Rushdie se fue hace rato. Y aquí seguimos nosotros, en nuestra atascada transición, entre la espada de nuestros miedos y el muro de nuestros lamentos. Pero al menos, pienso, nos dejó este relato, esta parábola con la que he intentado apuntar, indirectamente, al corazón de nuestros asuntos públicos. Más que ensayos de certezas, son relatos lo que nos pueden dejar los escritores. Y preguntas.
¿Por qué pasó lo que pasó? ¿Qué dice el legajo de bronce que empuña la estatua de Portales? ¿Será contagiosa la cara de palo? ¿Cuándo aprenderán a leer nuestros visires? Historiadores, políticos, sociólogos, tendrán sus respuestas. Los narradores no damos respuestas, nos hacemos preguntas. Todo relato honesto es de final abierto, abre más preguntas que aquellas que responde, y así nos saca del mundo cerrado de las explicaciones, devolviéndonos a las riquezas de la duda. Nunca tanto como ahora este «pensamiento literario» me parece urgente, en Chile y quizá en todas partes. La imaginación como antídoto de nuestras certezas, de nuestros clichés mentales, de esa práctica adocenada del pensar, que vuelve sospechosas incluso nuestras críticas, por unánimes.
«Es un lugar común entre los escritores
hablar de esta época de crisis, como los sacerdotes
hablan de esta época de pecado»
,
decía el lúcido, el mordaz Jonathan
Swift, hace tres siglos. Pues bien, he escrito este
cuento, entre otras cosas, para evitar hablar de crisis. Esta
parábola del indio escamoteado, que he intentado rescatar
del pantano del olvido nacional, señala un pie del cual
cojeamos desde siempre, me parece; o quizá, mil pies. Y
claro, lo más fácil sería echarle la culpa al
empedrado. Lo más fácil y lo menos honesto
sería decir que en Chile el pavimento está como la
mona y que la época desencantada de fin de siglo no ayuda.
Pero hacemos la época que vivimos y nosotros mismos somos el
empedrado.
Somos el lenguaje que hablamos. Y al nuestro lo caracteriza esta provinciana falta de respeto por el contenido de las palabras, que se exhibió impúdicamente en la parábola de Rushdie. En nuestra vida diaria: ¿Qué tan a menudo reemplazamos la palabra libertad, por el vocablo seguridad? ¿Cuántas veces decimos prudencia, allí donde el término que cuadra es cobardía? ¿Y qué decir de nuestra torva parquedad andina; de esta pasioncilla por la voz baja, los diminutivos y los eufemismos, primos hermanos del misterio y del secreto? Son todos defectos de lenguaje que atraviesan nuestra sociedad de alto abajo, me parece, sólo que los destacamos y lucimos allí donde el poder nos subraya.

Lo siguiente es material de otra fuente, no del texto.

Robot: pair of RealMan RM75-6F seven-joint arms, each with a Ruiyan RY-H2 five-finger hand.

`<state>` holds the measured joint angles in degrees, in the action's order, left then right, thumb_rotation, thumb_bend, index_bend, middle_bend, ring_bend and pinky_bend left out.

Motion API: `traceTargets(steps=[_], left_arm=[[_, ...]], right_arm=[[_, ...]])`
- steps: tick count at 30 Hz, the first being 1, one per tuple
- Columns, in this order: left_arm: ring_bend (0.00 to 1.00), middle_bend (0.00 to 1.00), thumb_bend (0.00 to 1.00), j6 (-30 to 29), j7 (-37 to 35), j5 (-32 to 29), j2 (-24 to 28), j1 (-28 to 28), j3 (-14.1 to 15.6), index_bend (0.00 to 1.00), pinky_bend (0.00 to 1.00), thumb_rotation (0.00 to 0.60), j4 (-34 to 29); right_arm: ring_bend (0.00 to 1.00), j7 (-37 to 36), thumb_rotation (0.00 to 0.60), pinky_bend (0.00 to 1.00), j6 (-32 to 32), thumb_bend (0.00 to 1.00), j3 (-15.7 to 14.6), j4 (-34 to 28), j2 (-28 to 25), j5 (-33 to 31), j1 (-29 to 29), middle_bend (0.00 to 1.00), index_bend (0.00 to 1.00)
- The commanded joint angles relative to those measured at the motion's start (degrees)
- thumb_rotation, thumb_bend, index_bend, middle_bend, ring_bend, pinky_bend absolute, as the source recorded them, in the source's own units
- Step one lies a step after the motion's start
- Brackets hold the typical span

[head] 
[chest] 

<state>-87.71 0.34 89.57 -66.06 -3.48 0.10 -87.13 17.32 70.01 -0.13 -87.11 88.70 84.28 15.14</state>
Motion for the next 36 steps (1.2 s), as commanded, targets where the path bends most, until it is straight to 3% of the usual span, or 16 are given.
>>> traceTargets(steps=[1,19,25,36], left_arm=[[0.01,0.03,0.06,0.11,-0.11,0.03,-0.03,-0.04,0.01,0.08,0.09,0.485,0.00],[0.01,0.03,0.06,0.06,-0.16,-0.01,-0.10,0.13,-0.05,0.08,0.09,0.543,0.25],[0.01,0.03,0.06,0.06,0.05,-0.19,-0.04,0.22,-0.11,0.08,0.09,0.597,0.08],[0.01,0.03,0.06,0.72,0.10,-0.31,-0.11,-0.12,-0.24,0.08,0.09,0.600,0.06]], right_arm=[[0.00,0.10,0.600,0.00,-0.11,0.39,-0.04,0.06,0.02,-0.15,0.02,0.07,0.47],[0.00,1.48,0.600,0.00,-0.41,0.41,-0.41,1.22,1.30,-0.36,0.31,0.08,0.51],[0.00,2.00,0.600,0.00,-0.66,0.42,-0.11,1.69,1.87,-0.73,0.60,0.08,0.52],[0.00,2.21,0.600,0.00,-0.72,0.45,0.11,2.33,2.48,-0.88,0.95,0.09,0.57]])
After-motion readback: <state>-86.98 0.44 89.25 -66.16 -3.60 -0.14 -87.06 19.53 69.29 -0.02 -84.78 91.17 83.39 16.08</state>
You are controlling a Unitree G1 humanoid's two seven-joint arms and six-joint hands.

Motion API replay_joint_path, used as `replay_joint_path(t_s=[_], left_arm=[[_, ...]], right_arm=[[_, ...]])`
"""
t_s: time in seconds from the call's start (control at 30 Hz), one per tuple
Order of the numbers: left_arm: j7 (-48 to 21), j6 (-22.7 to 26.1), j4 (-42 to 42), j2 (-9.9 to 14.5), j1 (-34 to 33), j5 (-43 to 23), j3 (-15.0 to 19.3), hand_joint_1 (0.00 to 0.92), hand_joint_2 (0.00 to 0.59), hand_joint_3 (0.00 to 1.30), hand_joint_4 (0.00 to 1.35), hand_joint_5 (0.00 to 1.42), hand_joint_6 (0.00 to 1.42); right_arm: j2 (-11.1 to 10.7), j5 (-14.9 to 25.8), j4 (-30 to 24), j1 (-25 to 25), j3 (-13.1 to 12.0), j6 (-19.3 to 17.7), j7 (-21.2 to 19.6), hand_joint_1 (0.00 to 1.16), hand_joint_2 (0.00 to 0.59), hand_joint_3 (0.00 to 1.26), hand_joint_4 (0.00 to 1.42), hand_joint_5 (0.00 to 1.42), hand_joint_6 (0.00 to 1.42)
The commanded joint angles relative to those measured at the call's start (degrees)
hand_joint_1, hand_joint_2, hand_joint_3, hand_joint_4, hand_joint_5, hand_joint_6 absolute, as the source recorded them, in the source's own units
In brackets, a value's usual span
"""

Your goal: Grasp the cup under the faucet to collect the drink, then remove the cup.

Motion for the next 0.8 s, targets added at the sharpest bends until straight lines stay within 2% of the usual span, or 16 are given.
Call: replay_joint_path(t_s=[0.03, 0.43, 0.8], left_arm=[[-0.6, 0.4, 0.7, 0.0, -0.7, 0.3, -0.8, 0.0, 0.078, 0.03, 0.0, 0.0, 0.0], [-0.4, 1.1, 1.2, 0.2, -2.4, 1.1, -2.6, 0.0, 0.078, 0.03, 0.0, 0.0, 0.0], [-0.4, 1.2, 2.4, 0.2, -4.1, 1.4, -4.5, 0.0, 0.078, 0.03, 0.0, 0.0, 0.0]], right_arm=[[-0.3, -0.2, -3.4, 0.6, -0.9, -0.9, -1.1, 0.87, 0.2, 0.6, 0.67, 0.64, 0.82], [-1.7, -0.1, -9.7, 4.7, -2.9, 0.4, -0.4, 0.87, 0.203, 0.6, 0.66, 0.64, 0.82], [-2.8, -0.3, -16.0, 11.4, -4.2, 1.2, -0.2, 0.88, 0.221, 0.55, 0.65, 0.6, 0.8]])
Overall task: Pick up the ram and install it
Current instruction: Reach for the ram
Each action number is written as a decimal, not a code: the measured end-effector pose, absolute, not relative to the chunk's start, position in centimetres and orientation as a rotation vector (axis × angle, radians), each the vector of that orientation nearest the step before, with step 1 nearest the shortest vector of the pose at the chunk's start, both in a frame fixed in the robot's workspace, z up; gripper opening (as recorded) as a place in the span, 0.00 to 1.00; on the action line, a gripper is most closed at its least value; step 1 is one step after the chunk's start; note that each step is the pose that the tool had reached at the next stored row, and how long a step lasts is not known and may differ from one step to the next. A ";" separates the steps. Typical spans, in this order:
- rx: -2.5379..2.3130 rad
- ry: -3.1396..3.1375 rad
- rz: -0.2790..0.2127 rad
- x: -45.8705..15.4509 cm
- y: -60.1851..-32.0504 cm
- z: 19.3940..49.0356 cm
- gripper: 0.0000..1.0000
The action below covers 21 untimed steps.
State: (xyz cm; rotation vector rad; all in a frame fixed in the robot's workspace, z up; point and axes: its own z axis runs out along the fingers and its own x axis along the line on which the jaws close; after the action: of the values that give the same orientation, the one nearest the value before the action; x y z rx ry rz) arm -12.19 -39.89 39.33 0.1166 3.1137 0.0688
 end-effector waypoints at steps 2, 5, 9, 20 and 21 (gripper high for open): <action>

Si el visir de turno se da el lujo de callar, de no dar explicaciones, ¿no será porque tampoco se las hemos exigido lo suficiente? Si las cosas no cambian tanto como quisiéramos, entre una dictadura y una democracia vigilada ¿no será que tampoco nosotros hemos cambiado nuestros hábitos? ¿Con qué derecho exigiremos que nos gobiernen bien, si nos dejamos gobernar mal?
Autoridades democráticas que anteponen la cautela a los principios, y ciudadanos que dejamos que lo hagan, me hacen preguntarme si lo que necesitamos realmente será una mejor Constitución, ¿o será más convicción? ¿Necesitamos una Constitución nueva, o una convicción nueva, sobre el compromiso que imponen las palabras públicas y privadas?
Tantas preguntas. Y para colmo, en mis noches de desvelo, no puedo quitarme de la cabeza esta otra duda: ¿Y qué habrá sido del doble de Rushdie?, me pregunto. Me gustaría encontrármelo alguna otra mañana, tan diáfana como aquella en la que se me enredó el crucigrama. Imagino al tipo paseándose por Chile, todavía, de incógnito entre nosotros. Lo imagino con su sonrisa de malicia oriental, en la cola del cine, rozándonos en el metro, entrando de soslayo a un café erótico, confundido entre nuestros propios dobles, nuestros triples, nuestros cuádruples... Y su milenaria sonrisa me alivia, cuando el puzzle se complica demasiado.